## What you need to do
With the exception of the pictures, transcribe the entire listing exactly.

══ Raw data

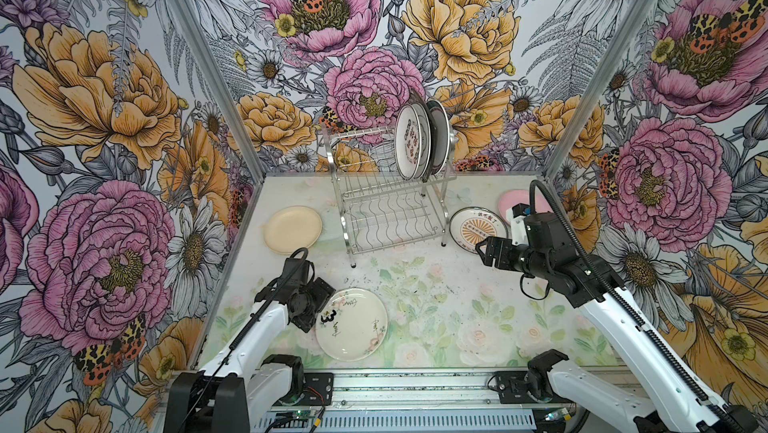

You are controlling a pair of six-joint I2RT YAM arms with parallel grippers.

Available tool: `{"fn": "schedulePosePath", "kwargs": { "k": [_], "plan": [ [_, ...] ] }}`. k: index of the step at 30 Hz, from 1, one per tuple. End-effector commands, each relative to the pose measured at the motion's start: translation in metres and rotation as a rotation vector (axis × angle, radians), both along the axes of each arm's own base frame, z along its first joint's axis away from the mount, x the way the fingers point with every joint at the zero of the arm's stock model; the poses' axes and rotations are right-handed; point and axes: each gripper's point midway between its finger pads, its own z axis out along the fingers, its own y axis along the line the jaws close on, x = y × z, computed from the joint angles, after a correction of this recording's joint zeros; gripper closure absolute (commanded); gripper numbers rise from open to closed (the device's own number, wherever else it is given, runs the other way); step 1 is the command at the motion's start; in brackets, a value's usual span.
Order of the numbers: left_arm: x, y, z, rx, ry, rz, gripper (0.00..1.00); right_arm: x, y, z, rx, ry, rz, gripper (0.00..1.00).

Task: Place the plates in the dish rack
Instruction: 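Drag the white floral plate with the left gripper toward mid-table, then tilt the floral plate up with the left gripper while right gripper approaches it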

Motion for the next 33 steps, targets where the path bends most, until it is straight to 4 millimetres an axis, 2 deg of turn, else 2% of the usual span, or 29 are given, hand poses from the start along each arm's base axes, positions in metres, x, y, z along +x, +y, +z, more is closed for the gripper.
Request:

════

## Solution below
You are controlling a pair of six-joint I2RT YAM arms with parallel grippers.

Available tool: `{"fn": "schedulePosePath", "kwargs": { "k": [_], "plan": [ [_, ...] ] }}`. k: index of the step at 30 Hz, from 1, one per tuple. End-effector commands, each relative to the pose measured at the motion's start: translation in metres and rotation as a rotation vector (axis × angle, radians), both along the axes of each arm's own base frame, z along its first joint's axis away from the mount, x the way the fingers point with every joint at the zero of the arm's stock model; the poses' axes and rotations are right-handed; point and axes: each gripper's point midway between its finger pads, its own z axis out along the fingers, its own y axis along the line the jaws close on, x = y × z, computed from the joint angles, after a correction of this recording's joint zeros; gripper closure absolute (commanded); gripper numbers rise from open to closed (the device's own number, wherever else it is given, runs the other way); step 1 is the command at the motion's start; in brackets, a value's usual span.
Order of the numbers: left_arm: x, y, z, rx, ry, rz, gripper (0.00..1.00); right_arm: x, y, z, rx, ry, rz, gripper (0.00..1.00).

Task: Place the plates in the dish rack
Instruction: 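Drag the white floral plate with the left gripper toward mid-table, then tilt the floral plate up with the left gripper while right gripper approaches it
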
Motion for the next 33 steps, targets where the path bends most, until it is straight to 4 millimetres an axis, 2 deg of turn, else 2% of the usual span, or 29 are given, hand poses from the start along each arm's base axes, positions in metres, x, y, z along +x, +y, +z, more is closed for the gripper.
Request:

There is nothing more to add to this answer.